We also conduct interviews with volunteers to gather their opinions on real-time teaching, visual student models, and the synonymous skill module. In general, all agree that these features contribute positively to the framework. To be specific, real-time teaching increases users’ confidence in using the system. Additionally, when users couldn’t recall the exact name of a skill that they have taught, they could provide a vague name and rely on the synonymous skill module to suggest candidate skill names. This reduces the need for frequent querying of the BT library and minimizes context switching. One of the participants also mentions that the synonymous skill module and the visual BT library complement each other well. Without the module, the library acts as a teaching manual, requiring users to use the exact skill names to teach efficiently. However, with the module, the BT library becomes a convenient aid for users to determine whether the candidate skills given are true synonymous skills they need. This is helpful for efficient teaching, particularly when numerous skill subtrees are stored in the BT library in the future.

5 Conclusion and Future Work

In this paper, we present NL2BT, a framework for generating behavior trees automatically from natural language and using them to control robots to perform hierarchical tasks. The framework consists of two language processing stages, an initial BT library with primitive skill subtrees, and a BT-Generation algorithm. We develop a Chinese-language system using NL2BT and validate it with 3C assembly tasks in the virtual environment. We also analyse the positive impact of real-time teaching, visual student models, and the synonymous skill module. They improve the success rate and teaching efficiency, reduce memory usage, and receive better user feedback.

While we develop the system for Chinese users, the NL2BT framework can be easily migrated to task learning systems in any language that can be processed by BERT. Furthermore, the framework can be adapted to other scenarios where hierarchical skills are taught using natural language. The system developers only need to fine-tune the language model with their text dataset, find the best hyperparameters (the layer and threshold) for the synonymous skill module, and modify the primitive skills for their own tasks. Therefore, the NL2BT framework has broad application and development prospects.
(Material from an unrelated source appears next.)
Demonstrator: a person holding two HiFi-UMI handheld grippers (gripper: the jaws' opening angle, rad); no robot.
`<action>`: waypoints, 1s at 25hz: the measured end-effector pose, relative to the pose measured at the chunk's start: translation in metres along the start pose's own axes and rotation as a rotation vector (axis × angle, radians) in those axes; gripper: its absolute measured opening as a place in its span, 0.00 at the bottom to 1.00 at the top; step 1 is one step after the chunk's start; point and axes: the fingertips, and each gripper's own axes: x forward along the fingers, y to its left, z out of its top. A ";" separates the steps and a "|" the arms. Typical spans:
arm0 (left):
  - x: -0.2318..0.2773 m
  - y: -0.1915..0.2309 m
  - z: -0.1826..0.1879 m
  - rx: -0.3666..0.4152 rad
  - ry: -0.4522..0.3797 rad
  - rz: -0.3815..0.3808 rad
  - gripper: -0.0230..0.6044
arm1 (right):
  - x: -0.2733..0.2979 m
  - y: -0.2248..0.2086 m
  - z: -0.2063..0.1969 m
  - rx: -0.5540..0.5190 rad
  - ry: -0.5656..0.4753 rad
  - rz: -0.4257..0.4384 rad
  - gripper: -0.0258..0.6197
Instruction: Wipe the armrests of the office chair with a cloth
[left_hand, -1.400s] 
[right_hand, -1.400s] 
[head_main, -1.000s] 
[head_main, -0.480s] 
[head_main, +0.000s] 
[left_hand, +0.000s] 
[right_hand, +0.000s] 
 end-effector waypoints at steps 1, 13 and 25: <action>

This paper presents a generic and portable framework for learning hierarchical skills represented by behavior trees from natural language. Future work will focus on improving and perfecting each part of the framework. For example, natural language generation models can be used to obtain more flexible agent replies, and the best learning methods for primitive skills will be explored. Additionally, the current framework only allows for one intent and skill per input instruction. In future work, we will extend it to support multiple intents and skills using large language models.